Der fliegende Holländer al Teatro del Maggio Musicale Fiorentino è la prima di tre sole opere wagneriane previste nella stagione d’opera italiana: in riva all’Arno si impongono il meticoloso direttore Fabio Luisi e le maestranze, mentre il nuovo allestimento scenico delude e la compagnia di canto sa difendersi.

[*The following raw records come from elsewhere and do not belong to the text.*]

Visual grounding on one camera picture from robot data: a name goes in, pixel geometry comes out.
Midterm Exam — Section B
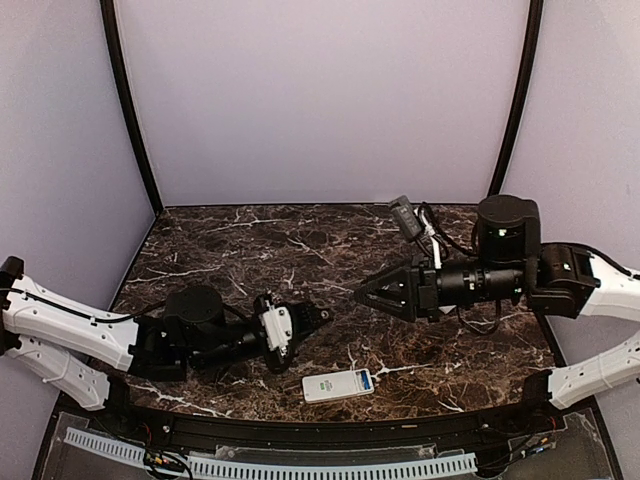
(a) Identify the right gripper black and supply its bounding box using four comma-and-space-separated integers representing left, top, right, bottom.
352, 251, 525, 323

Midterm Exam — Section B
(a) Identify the white remote control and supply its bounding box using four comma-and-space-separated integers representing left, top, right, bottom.
301, 369, 374, 404

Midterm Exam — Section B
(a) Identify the blue battery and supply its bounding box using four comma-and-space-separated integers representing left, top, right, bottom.
360, 369, 373, 391

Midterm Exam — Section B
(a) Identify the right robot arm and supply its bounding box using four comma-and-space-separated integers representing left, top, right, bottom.
354, 194, 639, 322

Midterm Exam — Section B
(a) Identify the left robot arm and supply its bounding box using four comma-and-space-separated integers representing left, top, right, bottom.
1, 256, 333, 436

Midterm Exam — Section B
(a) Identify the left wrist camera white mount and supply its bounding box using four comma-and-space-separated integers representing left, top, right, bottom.
254, 294, 293, 349

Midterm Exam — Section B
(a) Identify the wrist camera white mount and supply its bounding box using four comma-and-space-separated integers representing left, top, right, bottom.
254, 294, 293, 349
388, 195, 444, 269

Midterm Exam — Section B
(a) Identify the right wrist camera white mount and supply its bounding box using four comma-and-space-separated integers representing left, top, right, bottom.
388, 195, 444, 269

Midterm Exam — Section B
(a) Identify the black front table rail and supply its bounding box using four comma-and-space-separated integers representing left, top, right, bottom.
54, 387, 596, 454

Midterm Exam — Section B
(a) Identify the white slotted cable duct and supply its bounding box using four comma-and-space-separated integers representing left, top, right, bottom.
64, 427, 478, 479

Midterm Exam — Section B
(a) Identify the right black frame post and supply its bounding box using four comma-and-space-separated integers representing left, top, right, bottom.
487, 0, 544, 196

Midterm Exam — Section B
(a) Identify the black frame post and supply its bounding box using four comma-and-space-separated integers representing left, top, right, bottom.
487, 0, 544, 196
99, 0, 164, 216

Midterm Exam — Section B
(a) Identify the left black frame post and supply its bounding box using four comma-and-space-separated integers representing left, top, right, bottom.
99, 0, 164, 216

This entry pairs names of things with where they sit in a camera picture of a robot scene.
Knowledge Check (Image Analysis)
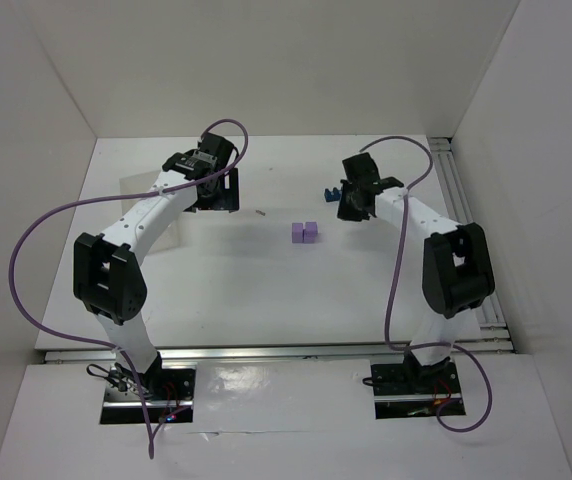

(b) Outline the blue castle block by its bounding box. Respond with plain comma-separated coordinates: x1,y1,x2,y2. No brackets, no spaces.
323,187,342,203

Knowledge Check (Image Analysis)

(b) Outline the purple rectangular block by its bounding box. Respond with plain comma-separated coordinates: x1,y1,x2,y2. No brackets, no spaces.
303,221,319,244

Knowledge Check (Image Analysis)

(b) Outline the purple cube block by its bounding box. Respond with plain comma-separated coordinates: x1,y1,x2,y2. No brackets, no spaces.
291,222,305,244

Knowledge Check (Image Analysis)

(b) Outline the white perforated box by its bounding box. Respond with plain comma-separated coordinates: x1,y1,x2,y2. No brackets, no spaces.
119,170,181,254

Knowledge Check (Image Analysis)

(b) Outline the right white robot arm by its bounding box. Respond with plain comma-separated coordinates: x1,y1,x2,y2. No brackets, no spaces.
337,153,495,387

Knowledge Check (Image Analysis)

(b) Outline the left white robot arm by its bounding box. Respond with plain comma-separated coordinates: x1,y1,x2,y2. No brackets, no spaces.
73,133,239,392

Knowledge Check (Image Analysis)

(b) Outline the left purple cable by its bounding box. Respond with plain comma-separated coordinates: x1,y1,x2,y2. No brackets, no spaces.
8,118,250,460

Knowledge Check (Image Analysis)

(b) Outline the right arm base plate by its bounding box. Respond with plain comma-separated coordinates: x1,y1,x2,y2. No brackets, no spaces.
362,362,466,420

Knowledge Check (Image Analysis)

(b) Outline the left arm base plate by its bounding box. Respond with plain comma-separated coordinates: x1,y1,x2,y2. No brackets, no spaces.
86,363,196,426

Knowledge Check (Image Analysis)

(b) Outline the aluminium side rail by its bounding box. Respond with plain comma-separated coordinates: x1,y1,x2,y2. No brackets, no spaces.
428,137,515,353

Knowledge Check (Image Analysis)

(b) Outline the aluminium front rail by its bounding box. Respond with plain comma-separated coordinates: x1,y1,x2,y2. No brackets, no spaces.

FIRENZE, 13 gennaio 2019 – Nella stagione d’opera in corso, l’Italia ha dimenticato Wagner. Tre sole eccezioni: due al Teatro Petruzzelli di Bari e al San Carlo di Napoli, con altrettanti allestimenti della Walküre nella prossima primavera; l’altra al Teatro del Maggio Musicale Fiorentino, dove il 2019 è iniziato con quattro recite del Fliegende Holländer (10-17 gennaio). Più sfavillante che tumultuosa, in esse, si è collocata la direzione di Fabio Luisi: che non per caso fa riferimento alla versione ultima con la “trasfigurazione” tristaniana in coda all’Ouverture e all’opera tutta; che non per caso si rapporta al testo più come raccontando una ballata che come agendo su un dramma; che non per caso va così a valorizzare la fibra metallica, ma soprattutto la cantabilità all’italiana, di Orchestra e Coro del MMF; che non per caso, infine, sostiene in tal modo cantanti dignitosi ma di secondo mercato in fatto di genio, natura, tecnica e insomma caratura.

Thomas Gazheli, nella parte protagonistica, se ne avvantaggia: ben timbrando qui e là il proprio registro misto, alla maniera di tanti baritoni liederisti germanici, consegue un canto incline più alla sfumatura pensosa che alla superficiale esibizione dei muscoli, e dà luogo a un personaggio poco fascinoso nella dannazione e per nulla grandioso nella cavata, ma onesto rispetto al proprio bagaglio d’interprete e all’orizzonte lirico dello spettacolo. Smalto e volume sono invece profusi in abbondanza dall’imponente soprano Marjorje Owens, a discapito di una caratterizzazione di Senta adeguata al rovello psicologico del personaggio. Al serioso basso Mikhail Petrenko la bonarietà mercantile di Daland calza con qualche forzatura, ma la relativa leggerezza della parte gli si addice meglio che l’onere dei vari Fafner, Hunding e Hagen. Senile, fibroso, monotono e lamentoso suona poi un mozartiano alla tedesca qual è il tenore Bernhard Berchtold: ma il ruolo di Erik lo tollera.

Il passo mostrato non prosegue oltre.